Dies ist bei weitem nicht der einzige Fall, in dem das Auftreten einer neuen Infektion oder die Veränderung einer alten mit einer Änderung des Lebensstils zusammenfiel. So trennte sich das menschliche Masernvirus im 6. Jahrhundert v. Chr. vom Rinderpestvirus, als die ersten Städte entstanden und das neu entstandene Virus in einer großen Bevölkerung zirkulieren konnte, ohne an der kollektiven Immunität zu erkranken. Ironischerweise wurde dieser Artikel auch in Science veröffentlicht – und eine Archivprobe trug ebenfalls zur Klärung der Datierung bei. Übrigens aus der Sammlung von Rudolf Virchow, dem Begründer der modernen Pathomorphologie.
Über den Einfluss von Infektionen auf die Menschheitsgeschichte wurde viel geschrieben und erzählt. Entdeckungen wie diese zeigen jedoch, dass dieser Prozess tatsächlich in beide Richtungen verläuft: Die menschliche Entwicklung beeinflusst auch die Evolution von Infektionen und führt zur Entstehung neuer Krankheitserreger. Zivilisation bedeutet unweigerlich die Entstehung neuer Bakterien und Viren (mehr dazu in Jared Diamonds Buch „Guns, Germs, and Steel “). Um zu überleben, muss die Menschheit auf das Auftreten neuer Krankheitserreger reagieren oder lernen, mit ihnen zu koexistieren.

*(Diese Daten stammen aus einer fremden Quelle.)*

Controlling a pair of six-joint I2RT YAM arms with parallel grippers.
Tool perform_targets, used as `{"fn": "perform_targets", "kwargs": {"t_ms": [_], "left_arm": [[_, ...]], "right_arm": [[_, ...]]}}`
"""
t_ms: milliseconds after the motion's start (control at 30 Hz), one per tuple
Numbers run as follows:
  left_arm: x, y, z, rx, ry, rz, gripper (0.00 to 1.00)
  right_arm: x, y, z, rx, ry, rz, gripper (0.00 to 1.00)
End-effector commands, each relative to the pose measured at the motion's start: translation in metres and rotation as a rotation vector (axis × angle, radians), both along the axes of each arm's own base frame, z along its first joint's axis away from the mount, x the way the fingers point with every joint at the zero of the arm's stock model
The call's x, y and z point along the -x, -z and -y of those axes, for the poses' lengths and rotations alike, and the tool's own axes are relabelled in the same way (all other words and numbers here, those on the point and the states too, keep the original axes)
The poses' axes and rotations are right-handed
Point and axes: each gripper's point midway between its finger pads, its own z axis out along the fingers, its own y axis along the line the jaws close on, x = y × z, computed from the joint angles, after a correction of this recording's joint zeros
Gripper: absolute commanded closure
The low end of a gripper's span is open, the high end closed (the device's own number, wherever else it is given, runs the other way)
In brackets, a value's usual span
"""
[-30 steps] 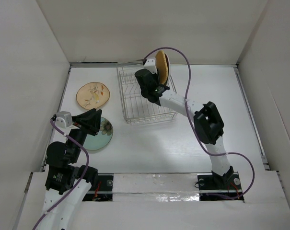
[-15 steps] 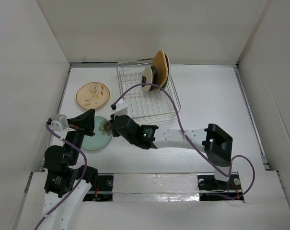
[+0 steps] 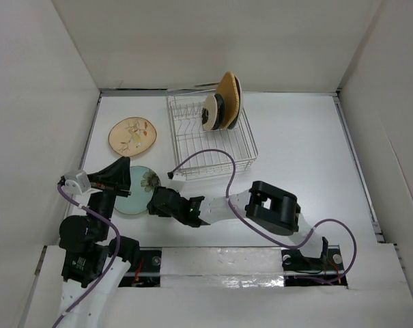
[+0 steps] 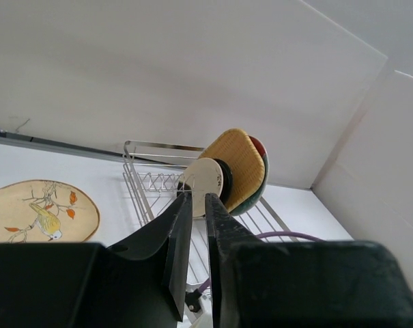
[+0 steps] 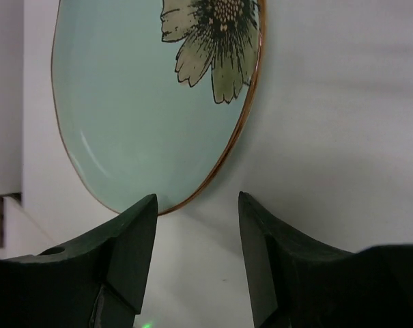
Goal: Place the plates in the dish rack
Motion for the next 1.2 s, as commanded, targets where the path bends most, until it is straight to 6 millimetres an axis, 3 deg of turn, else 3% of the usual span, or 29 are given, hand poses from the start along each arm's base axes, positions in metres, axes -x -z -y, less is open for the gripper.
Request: {"fn": "perform_targets", "kwargs": {"t_ms": [0, 67, 233, 300, 367, 433, 533, 667, 700, 733, 833, 933, 967, 1000, 1067, 1100, 1167], "left_arm": [[0.013, -0.02, 0.001, 0.031, 0.025, 0.074, 0.88], [0.015, -0.021, 0.0, 0.034, 0.028, 0.08, 0.87], [0.019, -0.025, -0.002, 0.038, 0.02, 0.096, 0.86], [0.019, -0.021, -0.003, 0.034, 0.014, 0.081, 0.86], [0.02, -0.022, -0.004, 0.034, 0.013, 0.086, 0.86], [0.02, -0.022, -0.004, 0.034, 0.015, 0.087, 0.85], [0.021, -0.022, -0.003, 0.035, 0.021, 0.089, 0.85], [0.021, -0.022, -0.002, 0.032, 0.025, 0.086, 0.84], [0.02, -0.022, -0.003, 0.031, 0.02, 0.086, 0.84], [0.02, -0.021, -0.003, 0.031, 0.017, 0.084, 0.84], [0.02, -0.024, -0.005, 0.033, 0.009, 0.09, 0.84], [0.02, -0.027, -0.007, 0.033, -0.004, 0.098, 0.84], [0.02, -0.027, -0.007, 0.033, -0.004, 0.098, 0.84], [0.023, -0.03, -0.009, 0.035, -0.01, 0.108, 0.83], [0.024, -0.033, -0.01, 0.039, -0.011, 0.115, 0.83], [0.024, -0.034, -0.01, 0.041, -0.011, 0.117, 0.83], [0.027, -0.036, -0.01, 0.045, -0.008, 0.124, 0.83]], "right_arm": [[0.0, -0.004, -0.013, -0.133, 0.092, -0.085, 0.43], [0.0, 0.006, -0.014, -0.146, 0.112, -0.111, 0.43], [-0.025, 0.025, -0.013, -0.212, 0.187, -0.192, 0.49], [-0.023, 0.034, -0.016, -0.235, 0.19, -0.218, 0.52], [-0.026, 0.04, -0.014, -0.226, 0.198, -0.233, 0.64], [-0.026, 0.042, -0.009, -0.225, 0.211, -0.234, 0.84], [-0.024, 0.037, -0.002, -0.254, 0.216, -0.229, 1.0], [-0.007, 0.017, 0.004, -0.255, 0.175, -0.152, 1.0], [0.002, 0.002, 0.0, -0.291, 0.148, -0.119, 1.0], [0.001, -0.007, 0.004, -0.287, 0.158, -0.076, 1.0], [-0.001, -0.059, 0.01, -0.277, 0.149, 0.083, 1.0], [-0.018, -0.139, 0.018, -0.257, 0.145, 0.302, 1.0], [-0.021, -0.138, 0.022, -0.218, 0.146, 0.338, 1.0], [-0.028, -0.165, 0.026, -0.223, 0.183, 0.386, 1.0], [-0.035, -0.188, 0.031, -0.17, 0.192, 0.47, 1.0], [-0.045, -0.211, 0.037, -0.191, 0.22, 0.5, 1.0], [-0.066, -0.23, 0.051, -0.163, 0.257, 0.553, 1.0]]}}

Quelle: Pooja Swali, Thomas Booth, Cedric CS Tan, Jesse McCabe, Kyriaki Anastasiadou, Christopher Barrington, Matteo Borrini, Adelle Bricking, Jo Buckberry, Lindsey Büster, Rea Carlin, Alexandre Gilardet, Isabelle Glocke, Joel D. Irish, Monica Kelly, Megan King, Fiona Petchey, Jessica Peto, Marina Silva, Leo Speidel, Frankie Tait, Adelina Teoaca, Satu Valoriani, Mia Williams, Richard Madgwick, Graham Mullan, Linda Wilson, Kevin Cootes, Ian Armit, Maximiliano G. Gutierrez, Lucy van Dorp, Pontus Skoglund. Alte Borrelia -Genome dokumentieren die Evolutionsgeschichte des durch Läuse übertragenen Rückfallfiebers // Science . 2025. DOI: 10.1126/science.adr2147.